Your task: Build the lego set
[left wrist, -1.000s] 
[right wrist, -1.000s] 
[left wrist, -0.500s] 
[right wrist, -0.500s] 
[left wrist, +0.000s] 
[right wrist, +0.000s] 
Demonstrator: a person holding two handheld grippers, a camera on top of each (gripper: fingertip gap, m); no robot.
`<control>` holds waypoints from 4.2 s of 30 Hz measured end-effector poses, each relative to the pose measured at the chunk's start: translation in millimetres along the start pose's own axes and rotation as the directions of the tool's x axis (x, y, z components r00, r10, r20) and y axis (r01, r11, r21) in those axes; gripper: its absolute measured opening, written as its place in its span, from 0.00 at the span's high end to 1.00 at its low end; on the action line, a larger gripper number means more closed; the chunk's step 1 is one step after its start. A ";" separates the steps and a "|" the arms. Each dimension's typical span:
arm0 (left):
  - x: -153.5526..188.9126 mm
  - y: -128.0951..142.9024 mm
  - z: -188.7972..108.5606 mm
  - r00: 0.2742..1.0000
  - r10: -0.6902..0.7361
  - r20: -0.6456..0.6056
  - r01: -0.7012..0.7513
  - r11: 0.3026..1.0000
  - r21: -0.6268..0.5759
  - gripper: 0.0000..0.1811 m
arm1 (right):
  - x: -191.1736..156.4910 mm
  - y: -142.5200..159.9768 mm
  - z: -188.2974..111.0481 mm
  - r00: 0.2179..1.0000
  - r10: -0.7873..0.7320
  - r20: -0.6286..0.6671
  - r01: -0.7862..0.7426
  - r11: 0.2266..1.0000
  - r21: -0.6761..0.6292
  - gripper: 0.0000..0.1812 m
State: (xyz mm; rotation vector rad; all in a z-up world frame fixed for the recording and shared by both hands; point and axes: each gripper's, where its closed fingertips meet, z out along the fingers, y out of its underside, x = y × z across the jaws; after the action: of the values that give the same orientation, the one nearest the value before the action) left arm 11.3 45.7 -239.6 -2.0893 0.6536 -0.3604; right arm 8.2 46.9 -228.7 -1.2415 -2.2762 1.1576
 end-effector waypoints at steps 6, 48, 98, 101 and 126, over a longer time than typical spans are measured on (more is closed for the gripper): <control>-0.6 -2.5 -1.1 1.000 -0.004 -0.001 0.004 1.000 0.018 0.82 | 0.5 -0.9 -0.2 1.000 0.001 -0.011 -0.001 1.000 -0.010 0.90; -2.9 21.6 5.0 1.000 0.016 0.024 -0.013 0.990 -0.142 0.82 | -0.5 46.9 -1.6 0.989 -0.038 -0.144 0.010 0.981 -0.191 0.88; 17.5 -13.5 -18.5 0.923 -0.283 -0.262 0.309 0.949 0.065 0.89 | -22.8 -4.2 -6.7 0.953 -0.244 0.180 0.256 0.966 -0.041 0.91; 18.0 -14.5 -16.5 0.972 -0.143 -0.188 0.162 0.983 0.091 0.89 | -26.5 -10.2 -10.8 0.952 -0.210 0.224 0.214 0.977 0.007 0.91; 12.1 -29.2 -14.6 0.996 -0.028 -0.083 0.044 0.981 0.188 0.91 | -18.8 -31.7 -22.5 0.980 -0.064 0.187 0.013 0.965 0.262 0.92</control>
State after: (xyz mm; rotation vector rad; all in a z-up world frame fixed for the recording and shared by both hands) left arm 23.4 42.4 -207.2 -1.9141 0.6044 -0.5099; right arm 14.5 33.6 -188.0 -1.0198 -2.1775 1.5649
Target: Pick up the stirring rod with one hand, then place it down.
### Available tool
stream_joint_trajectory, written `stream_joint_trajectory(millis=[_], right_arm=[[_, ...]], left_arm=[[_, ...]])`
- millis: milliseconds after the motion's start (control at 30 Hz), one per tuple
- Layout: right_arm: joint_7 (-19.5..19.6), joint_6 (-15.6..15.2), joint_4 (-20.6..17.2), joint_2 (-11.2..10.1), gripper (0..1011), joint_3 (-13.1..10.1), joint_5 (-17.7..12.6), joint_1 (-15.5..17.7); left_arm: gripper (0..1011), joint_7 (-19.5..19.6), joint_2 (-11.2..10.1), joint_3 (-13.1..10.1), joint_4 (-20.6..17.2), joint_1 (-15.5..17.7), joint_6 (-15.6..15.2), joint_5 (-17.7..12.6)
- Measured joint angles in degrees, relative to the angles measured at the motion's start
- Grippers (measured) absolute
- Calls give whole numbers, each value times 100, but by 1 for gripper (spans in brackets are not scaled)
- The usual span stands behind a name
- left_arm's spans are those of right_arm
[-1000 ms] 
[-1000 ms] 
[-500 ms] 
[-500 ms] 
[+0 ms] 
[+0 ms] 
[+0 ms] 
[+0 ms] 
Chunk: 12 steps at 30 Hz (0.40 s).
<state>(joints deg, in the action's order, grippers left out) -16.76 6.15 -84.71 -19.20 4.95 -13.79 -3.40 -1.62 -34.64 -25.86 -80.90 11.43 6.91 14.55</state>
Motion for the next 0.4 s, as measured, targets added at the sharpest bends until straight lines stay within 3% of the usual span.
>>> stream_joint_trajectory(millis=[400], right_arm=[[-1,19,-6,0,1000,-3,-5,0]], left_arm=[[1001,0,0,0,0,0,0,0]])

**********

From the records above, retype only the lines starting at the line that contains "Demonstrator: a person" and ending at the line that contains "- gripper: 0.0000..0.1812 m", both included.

Demonstrator: a person holding two handheld grippers, a camera on top of each (gripper: fingertip gap, m); no robot.
`<control>` holds waypoints from 4.2 s of 30 Hz measured end-effector poses, each relative to the pose measured at the chunk's start: translation in millimetres along the start pose's own axes and rotation as the directions of the tool's x axis (x, y, z components r00, r10, r20) and y axis (r01, r11, r21) in those axes; gripper: its absolute measured opening, written as its place in its span, from 0.00 at the span's high end to 1.00 at its low end; on the action line, a larger gripper number means more closed; the chunk's step 1 is one step after its start. A ";" separates the steps and a "|" the arms. Each dimension's typical span:
arm0 (left):
  - x: -153.5526..188.9126 mm
  - y: -128.0951..142.9024 mm
  - z: -188.7972..108.5606 mm
  - r00: 0.2742..1.0000
  - r10: -0.6902..0.7361
  - r20: -0.6456..0.6056
  - r01: -0.7012..0.7513
  - r11: 0.3026..1.0000
  - r21: -0.6268..0.5759
  - gripper: 0.0000..0.1811 m
arm1 (right):
  - x: -191.1736..156.4910 mm
  - y: -142.5200..159.9768 mm
  - z: -188.2974..111.0481 mm
  - r00: 0.2179..1.0000
  - r10: -0.7873..0.7320
  - r20: -0.6286..0.6671
  - r01: -0.7862..0.7426
  - r11: 0.2266..1.0000
  - r21: -0.6761..0.6292
  - gripper: 0.0000..0.1812 m

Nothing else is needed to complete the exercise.